Your objective:
Report every line in the listing that contains the string "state".

Collected data:
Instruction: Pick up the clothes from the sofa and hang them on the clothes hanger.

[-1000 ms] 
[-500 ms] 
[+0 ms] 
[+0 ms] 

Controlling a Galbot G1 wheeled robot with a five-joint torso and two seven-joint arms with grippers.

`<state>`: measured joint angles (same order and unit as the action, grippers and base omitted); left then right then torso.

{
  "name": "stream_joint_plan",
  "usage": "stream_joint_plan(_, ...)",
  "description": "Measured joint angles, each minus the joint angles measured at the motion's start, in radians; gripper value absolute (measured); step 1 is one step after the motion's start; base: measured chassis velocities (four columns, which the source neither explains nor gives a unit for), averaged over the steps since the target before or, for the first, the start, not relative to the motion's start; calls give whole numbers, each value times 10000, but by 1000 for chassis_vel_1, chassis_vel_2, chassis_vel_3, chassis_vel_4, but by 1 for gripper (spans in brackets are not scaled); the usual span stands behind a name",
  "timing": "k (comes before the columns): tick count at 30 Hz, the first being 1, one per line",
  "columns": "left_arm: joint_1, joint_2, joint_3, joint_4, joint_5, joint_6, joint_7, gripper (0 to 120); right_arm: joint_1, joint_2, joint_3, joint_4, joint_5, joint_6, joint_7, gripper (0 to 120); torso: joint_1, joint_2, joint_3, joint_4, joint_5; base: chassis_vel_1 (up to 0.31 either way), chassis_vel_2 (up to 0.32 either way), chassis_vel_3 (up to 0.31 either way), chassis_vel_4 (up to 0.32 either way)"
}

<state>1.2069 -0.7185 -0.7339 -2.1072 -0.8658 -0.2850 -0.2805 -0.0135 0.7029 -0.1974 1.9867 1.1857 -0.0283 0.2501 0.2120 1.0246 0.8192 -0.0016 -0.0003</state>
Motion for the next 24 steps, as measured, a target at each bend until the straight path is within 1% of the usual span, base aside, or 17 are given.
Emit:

Exercise solution:
`<state>`: measured joint angles (same order and unit as the action, grippers and base omitted); left then right then torso.
<state>1.2069 -0.7185 -0.7339 -2.1072 -0.8658 -0.2850 -0.2805 -0.0135 0.7029 -0.1974 1.9867 1.1857 -0.0283 0.2501 0.2120 1.0246 0.8192 -0.0016 -0.0003</state>

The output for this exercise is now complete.